Piezo1-mediated spontaneous activity of satellite glia impacts DRG development

Spontaneous activity of neural cells is a hallmark of the developing nervous system. It is widely accepted that chemical signals, like neurotransmitters, contribute to spontaneous activity in the nervous system. Here we reveal an additional mechanism of spontaneous activity that is mechanosensitive in the peripheral nervous system using intravital imaging of growing dorsal root ganglia (DRG) in zebrafish embryos. GCaMP6s imaging shows that developing DRG glia contain distinct spontaneous Ca2+ transients, classified into simultaneous, isolated and microdomains.
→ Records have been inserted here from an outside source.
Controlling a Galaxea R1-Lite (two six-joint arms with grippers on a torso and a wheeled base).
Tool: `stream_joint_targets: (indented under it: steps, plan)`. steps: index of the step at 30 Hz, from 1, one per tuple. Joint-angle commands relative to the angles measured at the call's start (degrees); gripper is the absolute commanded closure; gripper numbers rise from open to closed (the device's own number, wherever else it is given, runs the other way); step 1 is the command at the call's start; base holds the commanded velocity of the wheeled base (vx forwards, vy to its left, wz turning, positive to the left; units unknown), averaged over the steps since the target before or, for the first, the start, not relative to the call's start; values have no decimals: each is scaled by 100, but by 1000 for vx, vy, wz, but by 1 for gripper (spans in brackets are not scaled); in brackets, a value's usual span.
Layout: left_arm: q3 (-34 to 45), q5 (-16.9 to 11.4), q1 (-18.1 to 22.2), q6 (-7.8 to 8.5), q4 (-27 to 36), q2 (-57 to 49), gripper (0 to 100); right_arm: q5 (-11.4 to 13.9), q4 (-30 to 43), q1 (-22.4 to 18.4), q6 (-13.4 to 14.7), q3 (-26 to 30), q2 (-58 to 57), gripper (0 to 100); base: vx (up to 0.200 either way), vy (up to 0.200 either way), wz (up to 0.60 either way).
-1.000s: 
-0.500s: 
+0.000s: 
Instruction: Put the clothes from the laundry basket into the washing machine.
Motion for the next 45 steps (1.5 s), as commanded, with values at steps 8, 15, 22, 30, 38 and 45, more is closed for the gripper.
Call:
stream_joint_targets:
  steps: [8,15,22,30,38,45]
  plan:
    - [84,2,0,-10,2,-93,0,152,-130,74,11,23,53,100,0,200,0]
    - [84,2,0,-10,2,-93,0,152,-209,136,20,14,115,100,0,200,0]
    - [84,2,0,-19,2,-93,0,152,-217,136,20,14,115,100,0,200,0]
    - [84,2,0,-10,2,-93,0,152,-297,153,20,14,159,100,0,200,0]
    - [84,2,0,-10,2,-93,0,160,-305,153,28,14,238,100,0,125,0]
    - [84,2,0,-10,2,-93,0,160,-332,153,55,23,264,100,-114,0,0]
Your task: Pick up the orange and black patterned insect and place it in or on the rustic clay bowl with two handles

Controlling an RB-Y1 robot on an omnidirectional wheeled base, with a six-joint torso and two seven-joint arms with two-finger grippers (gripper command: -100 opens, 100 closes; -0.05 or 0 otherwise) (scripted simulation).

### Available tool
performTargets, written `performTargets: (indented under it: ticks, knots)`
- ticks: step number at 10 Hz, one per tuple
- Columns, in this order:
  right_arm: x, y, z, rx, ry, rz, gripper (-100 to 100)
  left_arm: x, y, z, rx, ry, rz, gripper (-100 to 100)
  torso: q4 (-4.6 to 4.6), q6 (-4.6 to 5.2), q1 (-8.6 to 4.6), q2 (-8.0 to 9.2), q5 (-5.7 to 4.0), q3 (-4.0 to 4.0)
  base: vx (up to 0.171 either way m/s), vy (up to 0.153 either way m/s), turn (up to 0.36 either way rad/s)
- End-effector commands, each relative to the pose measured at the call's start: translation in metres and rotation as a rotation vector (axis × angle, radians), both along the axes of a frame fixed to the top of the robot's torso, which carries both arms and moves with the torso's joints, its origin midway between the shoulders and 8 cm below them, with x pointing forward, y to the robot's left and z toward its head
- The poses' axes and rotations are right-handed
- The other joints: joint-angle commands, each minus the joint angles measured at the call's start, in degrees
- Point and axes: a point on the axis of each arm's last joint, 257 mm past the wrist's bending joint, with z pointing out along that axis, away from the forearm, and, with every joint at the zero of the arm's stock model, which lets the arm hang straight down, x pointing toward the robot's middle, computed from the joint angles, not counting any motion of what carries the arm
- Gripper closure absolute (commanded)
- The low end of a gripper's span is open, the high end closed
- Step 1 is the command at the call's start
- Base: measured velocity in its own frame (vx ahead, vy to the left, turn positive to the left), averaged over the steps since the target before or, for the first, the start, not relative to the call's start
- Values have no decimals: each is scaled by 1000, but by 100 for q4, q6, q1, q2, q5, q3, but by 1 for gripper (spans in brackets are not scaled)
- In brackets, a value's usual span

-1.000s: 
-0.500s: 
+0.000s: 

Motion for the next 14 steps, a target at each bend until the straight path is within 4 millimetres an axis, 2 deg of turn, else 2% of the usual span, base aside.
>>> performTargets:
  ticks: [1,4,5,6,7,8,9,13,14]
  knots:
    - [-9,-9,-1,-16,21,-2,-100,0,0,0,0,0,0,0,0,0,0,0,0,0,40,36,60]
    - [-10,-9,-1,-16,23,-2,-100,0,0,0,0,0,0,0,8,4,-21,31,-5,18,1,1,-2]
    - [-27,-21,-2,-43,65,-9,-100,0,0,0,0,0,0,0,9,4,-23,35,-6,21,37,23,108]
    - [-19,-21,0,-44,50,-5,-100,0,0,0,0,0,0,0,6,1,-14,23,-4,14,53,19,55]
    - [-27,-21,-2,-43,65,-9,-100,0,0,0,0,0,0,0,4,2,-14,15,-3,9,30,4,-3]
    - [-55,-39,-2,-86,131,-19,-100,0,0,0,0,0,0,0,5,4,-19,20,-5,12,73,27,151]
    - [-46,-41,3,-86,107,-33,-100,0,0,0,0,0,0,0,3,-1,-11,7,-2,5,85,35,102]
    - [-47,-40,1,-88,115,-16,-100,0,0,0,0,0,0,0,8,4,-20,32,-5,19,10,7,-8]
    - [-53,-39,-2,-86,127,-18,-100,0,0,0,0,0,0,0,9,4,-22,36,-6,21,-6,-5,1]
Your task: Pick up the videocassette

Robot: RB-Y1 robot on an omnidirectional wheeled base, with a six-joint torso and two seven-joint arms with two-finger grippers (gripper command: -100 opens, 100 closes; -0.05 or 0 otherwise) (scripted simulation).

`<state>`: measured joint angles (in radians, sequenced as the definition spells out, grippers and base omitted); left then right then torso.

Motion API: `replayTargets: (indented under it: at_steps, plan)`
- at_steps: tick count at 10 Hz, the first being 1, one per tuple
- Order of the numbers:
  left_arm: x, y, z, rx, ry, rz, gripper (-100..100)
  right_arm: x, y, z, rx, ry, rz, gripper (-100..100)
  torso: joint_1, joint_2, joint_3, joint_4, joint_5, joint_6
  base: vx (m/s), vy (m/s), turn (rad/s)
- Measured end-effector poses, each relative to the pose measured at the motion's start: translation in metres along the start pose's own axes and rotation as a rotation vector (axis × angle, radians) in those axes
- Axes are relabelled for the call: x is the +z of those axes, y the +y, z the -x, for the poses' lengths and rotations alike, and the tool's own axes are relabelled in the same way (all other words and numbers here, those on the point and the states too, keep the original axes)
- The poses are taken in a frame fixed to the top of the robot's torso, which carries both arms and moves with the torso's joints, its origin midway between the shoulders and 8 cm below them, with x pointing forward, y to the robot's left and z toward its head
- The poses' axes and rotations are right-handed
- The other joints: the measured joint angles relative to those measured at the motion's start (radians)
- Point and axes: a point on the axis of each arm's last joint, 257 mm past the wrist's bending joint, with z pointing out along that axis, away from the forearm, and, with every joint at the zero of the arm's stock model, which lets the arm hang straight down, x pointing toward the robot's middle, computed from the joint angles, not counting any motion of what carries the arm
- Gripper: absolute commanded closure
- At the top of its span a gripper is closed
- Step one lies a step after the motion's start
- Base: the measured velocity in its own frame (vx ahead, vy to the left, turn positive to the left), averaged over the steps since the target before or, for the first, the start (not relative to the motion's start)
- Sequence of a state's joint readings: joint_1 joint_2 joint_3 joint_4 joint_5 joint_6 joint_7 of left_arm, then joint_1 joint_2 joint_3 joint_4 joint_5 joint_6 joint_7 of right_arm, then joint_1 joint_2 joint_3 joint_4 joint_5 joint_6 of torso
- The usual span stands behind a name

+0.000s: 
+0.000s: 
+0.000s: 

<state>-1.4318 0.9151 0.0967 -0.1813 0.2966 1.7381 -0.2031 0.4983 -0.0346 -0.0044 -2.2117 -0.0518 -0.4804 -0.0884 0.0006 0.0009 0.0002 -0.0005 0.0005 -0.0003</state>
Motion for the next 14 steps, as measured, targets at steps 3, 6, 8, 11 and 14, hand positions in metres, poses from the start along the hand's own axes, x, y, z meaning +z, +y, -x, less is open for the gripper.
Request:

Longitudinal analysis over days in development demonstrates that as DRG glia become more synchronized, isolated activity remains constant. Using a chemical screen, we identify that Ca2+ transients in DRG glia are dependent on mechanical properties, which we confirmed using an experimental application of mechanical force. We find that isolated spontaneous activity of the glia during development is altered by manipulation of mechanosensitive protein Piezo1, which is expressed in the developing ganglia. In contrast, simultaneous activity of DRG glia is not Piezo1-mediated, thus demonstrating that distinct mechanisms mediate subtypes of spontaneous activity. Activating Piezo1 eventually impacts the cell abundance of DRG cells and behaviors that are driven by DRG neurons. Together, our results reveal mechanistically distinct subtypes of Ca2+ transients in satellite glia and introduce mechanobiology as a critical component of spontaneous activity in the developing peripheral nervous system. ### Competing Interest Statement The authors have declared no competing interest.